What needs to be done: When you transcribe the entries below, begin at their first line and stop after the line containing "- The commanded"; pictures stay out.

Given data:
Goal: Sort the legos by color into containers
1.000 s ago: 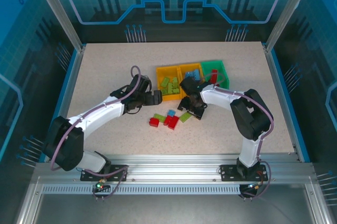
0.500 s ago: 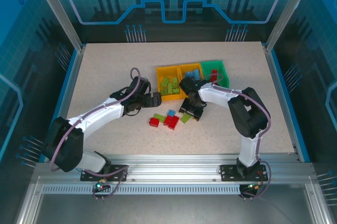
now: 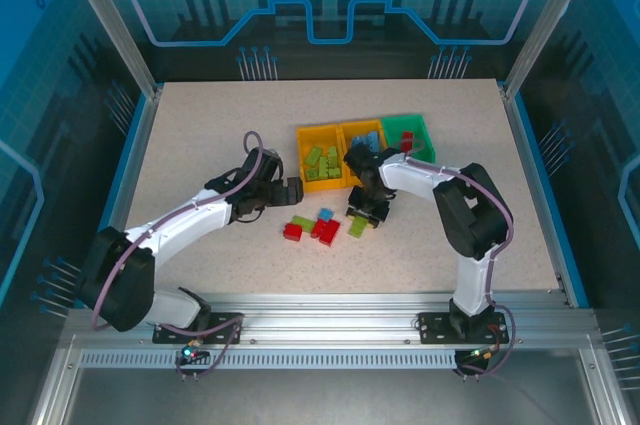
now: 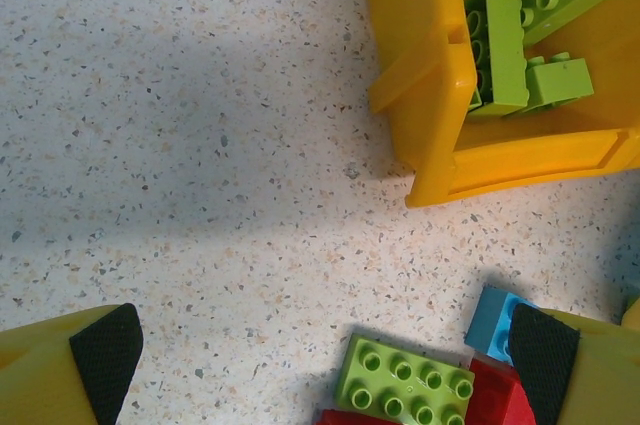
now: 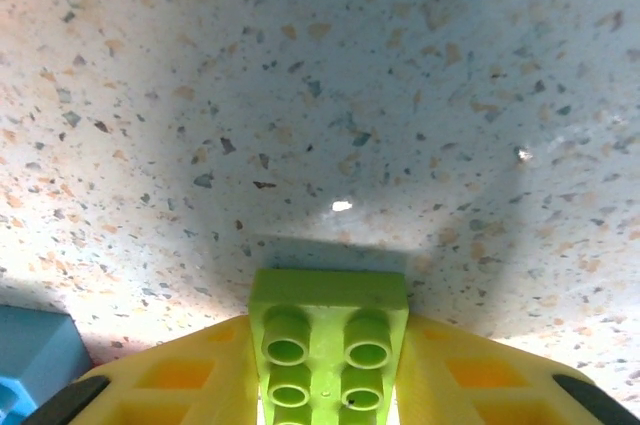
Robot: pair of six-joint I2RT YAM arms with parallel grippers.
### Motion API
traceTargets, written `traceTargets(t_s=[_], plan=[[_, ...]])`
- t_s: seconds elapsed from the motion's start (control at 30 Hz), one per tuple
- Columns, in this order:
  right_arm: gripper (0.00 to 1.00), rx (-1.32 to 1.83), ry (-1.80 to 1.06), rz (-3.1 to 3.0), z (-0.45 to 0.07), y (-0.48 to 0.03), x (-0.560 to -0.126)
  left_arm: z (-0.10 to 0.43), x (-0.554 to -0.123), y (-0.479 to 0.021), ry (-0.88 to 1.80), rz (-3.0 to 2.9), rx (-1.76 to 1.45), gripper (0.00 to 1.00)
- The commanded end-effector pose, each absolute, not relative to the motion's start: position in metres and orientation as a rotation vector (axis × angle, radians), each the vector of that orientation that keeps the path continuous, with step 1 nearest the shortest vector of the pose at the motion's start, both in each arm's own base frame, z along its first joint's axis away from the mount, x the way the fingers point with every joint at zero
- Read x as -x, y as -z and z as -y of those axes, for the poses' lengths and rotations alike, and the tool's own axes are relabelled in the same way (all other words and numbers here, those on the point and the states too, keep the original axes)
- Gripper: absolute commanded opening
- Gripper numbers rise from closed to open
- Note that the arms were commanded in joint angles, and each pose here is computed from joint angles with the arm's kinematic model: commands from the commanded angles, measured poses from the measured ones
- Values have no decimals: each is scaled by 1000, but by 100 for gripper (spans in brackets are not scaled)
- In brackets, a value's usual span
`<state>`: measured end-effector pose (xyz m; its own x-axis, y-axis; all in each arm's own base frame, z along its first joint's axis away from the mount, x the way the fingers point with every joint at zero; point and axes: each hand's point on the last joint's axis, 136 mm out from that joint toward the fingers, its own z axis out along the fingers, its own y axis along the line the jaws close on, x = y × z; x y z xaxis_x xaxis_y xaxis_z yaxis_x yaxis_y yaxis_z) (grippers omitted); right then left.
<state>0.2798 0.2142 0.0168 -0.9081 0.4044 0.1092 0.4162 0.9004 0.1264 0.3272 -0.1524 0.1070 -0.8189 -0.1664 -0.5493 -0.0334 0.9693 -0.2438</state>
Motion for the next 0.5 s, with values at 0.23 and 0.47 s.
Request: traceTargets(t_s=[0.23, 0.47], plan=[[38, 319, 438, 3242, -242, -105, -329, 141, -317, -98, 269, -2537, 198, 99], [38, 54, 532, 3431, -276, -136, -385, 141, -303, -78, 291, -2599, 235, 99]])
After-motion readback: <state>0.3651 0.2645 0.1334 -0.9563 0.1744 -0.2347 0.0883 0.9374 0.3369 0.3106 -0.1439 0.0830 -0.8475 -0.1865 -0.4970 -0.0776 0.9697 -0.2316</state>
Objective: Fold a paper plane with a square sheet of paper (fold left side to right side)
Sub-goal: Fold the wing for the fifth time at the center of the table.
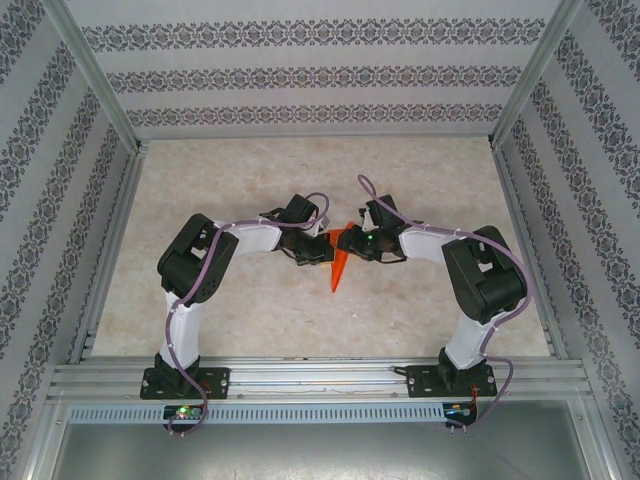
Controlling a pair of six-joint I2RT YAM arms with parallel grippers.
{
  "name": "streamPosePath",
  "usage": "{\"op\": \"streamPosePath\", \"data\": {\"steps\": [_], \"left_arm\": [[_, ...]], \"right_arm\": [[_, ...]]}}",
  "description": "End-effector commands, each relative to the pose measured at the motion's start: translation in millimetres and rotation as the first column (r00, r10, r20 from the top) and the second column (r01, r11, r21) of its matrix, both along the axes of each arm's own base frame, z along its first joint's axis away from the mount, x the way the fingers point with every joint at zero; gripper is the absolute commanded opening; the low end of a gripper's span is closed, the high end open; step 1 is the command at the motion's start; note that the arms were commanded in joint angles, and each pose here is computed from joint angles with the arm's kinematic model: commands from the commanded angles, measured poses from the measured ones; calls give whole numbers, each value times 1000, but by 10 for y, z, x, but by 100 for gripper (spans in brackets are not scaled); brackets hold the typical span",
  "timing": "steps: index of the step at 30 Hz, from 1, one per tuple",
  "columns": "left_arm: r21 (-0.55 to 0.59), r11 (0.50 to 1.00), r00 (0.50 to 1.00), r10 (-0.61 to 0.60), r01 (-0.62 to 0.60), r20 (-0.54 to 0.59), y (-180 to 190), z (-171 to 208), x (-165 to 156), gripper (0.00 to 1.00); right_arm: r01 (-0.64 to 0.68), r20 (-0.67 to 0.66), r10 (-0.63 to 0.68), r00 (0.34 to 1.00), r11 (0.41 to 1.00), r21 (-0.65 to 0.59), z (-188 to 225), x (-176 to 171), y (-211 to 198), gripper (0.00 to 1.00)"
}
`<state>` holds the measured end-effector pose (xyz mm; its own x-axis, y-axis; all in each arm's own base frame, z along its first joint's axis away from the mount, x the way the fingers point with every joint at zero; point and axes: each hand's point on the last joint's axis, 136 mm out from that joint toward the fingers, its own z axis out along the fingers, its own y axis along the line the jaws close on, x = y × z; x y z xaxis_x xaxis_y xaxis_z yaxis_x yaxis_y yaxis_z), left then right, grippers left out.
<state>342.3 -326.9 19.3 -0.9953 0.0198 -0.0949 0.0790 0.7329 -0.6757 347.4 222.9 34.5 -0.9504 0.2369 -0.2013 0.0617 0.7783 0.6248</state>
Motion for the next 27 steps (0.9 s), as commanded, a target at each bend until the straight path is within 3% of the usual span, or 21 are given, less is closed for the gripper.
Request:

Exercise output:
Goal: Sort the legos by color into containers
1.000 s ago: 
0.500 s ago: 
now: 
now: 
now: 
Robot: pair of six-joint I2RT YAM arms with parallel grippers.
### Motion API
traceTargets, written `traceTargets(t_s=[_], plan=[[_, ...]])`
- t_s: seconds elapsed from the motion's start (control at 30 Hz), one per tuple
- Columns, in this order:
  right_arm: gripper (0.00 to 1.00), rx (-1.32 to 1.83), ry (-1.80 to 1.06), rz (-3.1 to 3.0), z (-0.45 to 0.07), y (-0.48 to 0.03), x (-0.560 to -0.126)
  left_arm: z (-0.10 to 0.43), x (-0.554 to -0.123), y (-0.479 to 0.021), ry (-0.88 to 1.80), rz (-3.0 to 2.9), rx (-1.76 to 1.45), gripper (0.00 to 1.00)
- The commanded end-effector pose, each absolute, not relative to the motion's start: position in metres and orientation as a rotation vector (axis × angle, radians), each the vector of that orientation that keeps the path continuous, with step 1 nearest the shortest vector of the pose at the motion's start, both in each arm's own base frame, z along its first joint's axis away from the mount, x the way the fingers point with every joint at zero

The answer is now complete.